People keep migrating, to this very day.
Some groups travel very far as a group, or in in a wave of groups. The Finns, whom you mentioned, have a very distinct language from other Scandanavians - a whole different language group. Finnish langauge is of the Uralic group, mostly distributed in modern-day Russian (but also Hungarians and Estonians).

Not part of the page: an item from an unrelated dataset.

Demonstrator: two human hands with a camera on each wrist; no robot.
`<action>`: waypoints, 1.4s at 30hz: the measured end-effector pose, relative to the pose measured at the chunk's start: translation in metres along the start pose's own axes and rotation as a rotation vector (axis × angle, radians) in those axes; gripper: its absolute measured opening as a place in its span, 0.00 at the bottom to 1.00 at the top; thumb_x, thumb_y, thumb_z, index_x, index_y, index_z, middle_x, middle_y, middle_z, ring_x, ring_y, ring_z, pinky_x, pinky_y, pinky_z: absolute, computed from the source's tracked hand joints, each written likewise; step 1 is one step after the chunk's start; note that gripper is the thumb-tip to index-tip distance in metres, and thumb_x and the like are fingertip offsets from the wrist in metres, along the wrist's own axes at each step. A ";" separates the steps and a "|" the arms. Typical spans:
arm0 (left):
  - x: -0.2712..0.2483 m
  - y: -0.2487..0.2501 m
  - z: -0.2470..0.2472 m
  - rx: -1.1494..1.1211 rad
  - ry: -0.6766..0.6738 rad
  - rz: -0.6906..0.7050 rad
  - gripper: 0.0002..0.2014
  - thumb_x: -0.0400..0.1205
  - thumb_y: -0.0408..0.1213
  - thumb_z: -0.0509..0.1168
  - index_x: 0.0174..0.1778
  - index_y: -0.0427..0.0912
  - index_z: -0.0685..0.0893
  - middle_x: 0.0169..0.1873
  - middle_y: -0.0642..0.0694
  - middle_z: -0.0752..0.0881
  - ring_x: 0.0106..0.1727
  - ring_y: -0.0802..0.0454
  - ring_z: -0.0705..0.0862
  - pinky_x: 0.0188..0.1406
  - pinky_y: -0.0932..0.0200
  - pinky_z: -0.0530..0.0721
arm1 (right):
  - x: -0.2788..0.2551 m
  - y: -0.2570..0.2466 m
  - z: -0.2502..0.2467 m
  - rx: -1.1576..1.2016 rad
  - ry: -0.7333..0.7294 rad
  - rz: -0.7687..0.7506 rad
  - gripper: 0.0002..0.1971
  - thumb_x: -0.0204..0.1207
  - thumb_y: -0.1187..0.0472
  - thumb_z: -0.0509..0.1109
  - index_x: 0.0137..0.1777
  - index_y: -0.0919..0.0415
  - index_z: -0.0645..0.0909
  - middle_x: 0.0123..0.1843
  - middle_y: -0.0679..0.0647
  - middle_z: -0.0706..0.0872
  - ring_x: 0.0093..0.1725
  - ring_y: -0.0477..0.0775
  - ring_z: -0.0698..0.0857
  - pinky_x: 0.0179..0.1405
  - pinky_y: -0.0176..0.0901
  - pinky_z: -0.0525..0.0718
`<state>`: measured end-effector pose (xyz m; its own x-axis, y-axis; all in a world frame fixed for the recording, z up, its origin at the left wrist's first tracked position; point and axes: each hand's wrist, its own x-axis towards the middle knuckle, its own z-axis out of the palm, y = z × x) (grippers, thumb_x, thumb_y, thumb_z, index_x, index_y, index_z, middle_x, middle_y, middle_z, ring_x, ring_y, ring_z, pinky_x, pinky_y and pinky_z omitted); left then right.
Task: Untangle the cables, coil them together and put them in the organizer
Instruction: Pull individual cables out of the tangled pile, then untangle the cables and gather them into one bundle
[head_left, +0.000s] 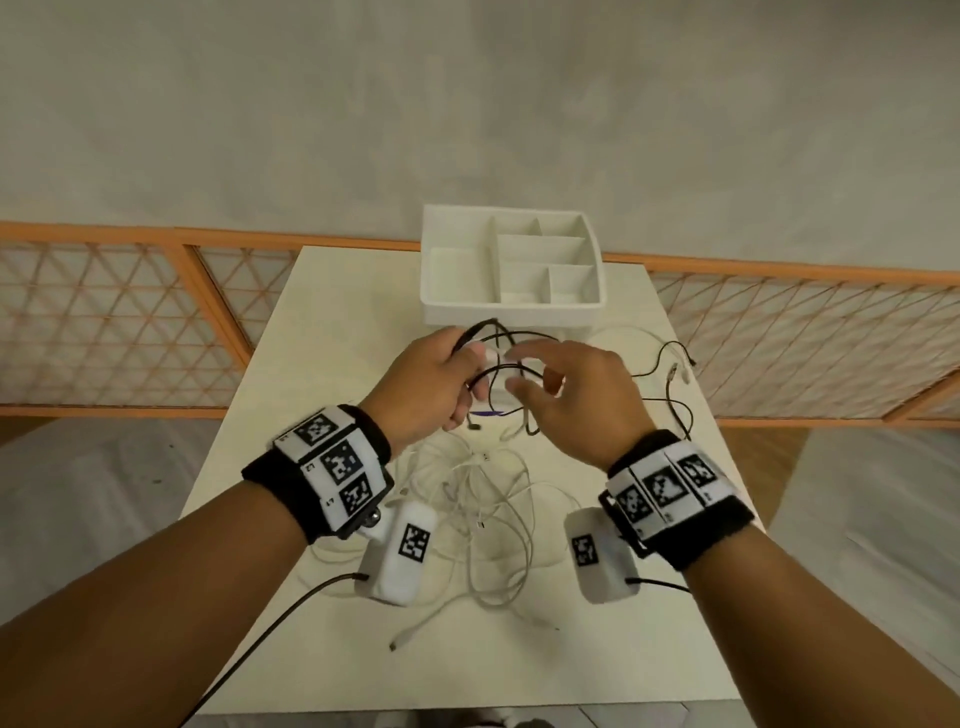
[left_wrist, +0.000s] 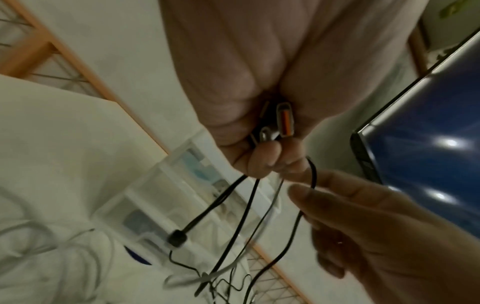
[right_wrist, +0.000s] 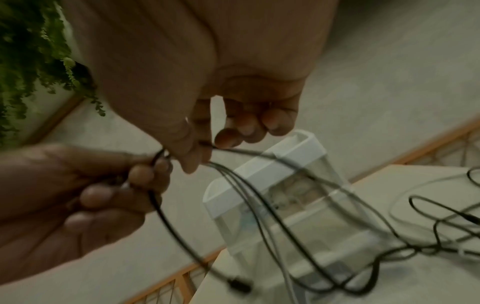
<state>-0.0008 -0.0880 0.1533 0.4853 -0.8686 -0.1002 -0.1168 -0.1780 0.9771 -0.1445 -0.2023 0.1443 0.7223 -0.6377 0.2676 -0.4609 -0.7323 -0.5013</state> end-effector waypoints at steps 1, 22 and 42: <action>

Central Asian people repeatedly covered long distances in large groups in relative modern times. After the fall of the Hunnic period in what is now Mongolia, Huns traveled to gates of Rome, where the Pope came out to negotiate with Attila, and married a Roman princess to him. They founded Hungaria. The Bulgars from northern Central Asia migrated to found Bulgaria. It was possible even in ancient times to travel great distances by land in a single generation
Three big waves of migratory peoples came from Asia to America over about 15,ooo years to populate the Americas, before the major European migration after Columbus.
It is entirely possible that a large group developed ocean-going technology during the Stone Age (like the Polynesians did later, but with Stone Age technology), aand lost the technology in a few generations after migrating a great distance.

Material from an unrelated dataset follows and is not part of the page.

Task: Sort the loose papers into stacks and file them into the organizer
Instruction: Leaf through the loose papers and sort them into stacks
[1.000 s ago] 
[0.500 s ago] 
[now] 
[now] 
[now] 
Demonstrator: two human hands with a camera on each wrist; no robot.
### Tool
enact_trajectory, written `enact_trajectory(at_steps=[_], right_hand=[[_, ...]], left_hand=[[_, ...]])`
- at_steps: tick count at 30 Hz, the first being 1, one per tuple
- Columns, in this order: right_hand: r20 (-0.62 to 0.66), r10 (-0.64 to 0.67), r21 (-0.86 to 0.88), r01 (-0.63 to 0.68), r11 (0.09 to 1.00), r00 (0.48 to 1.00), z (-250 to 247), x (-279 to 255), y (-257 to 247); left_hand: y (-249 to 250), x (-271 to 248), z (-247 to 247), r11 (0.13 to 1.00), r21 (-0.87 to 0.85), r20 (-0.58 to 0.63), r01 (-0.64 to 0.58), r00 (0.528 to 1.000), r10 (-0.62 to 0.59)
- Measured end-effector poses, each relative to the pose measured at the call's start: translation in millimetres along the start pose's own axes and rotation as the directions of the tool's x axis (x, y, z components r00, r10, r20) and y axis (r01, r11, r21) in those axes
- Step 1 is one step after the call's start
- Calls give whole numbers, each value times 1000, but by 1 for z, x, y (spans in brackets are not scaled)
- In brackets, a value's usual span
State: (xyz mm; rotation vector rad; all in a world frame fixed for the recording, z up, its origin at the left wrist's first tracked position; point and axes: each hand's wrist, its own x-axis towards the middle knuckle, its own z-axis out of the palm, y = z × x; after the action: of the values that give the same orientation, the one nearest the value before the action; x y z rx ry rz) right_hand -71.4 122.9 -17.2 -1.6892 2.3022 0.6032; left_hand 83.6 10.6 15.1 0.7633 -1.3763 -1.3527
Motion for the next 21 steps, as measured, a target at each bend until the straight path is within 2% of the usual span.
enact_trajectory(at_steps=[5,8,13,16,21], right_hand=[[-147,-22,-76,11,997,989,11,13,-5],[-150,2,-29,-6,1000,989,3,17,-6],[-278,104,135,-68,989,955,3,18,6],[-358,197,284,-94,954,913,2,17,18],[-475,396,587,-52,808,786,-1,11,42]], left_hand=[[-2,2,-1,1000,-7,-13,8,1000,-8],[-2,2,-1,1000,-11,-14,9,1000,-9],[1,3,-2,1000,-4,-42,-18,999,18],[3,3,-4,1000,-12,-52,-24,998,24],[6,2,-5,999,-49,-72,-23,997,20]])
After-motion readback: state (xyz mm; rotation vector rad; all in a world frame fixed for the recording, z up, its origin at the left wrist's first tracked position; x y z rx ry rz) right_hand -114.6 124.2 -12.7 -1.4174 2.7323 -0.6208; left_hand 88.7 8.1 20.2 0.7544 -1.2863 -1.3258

The Hungarians call themselves Magyar and say that their ancestors descended from Noah through his son Japheth. Their language is in the same family as Estonia, Finnish, and Samoyed. There are Magyar today living along the Nile. It has yet to be determined whether the Nile is the point of origin of the Hungarians’ ancestors, or whether the Nilotic Magyar-ab represent back flow. Still lots we don’t know.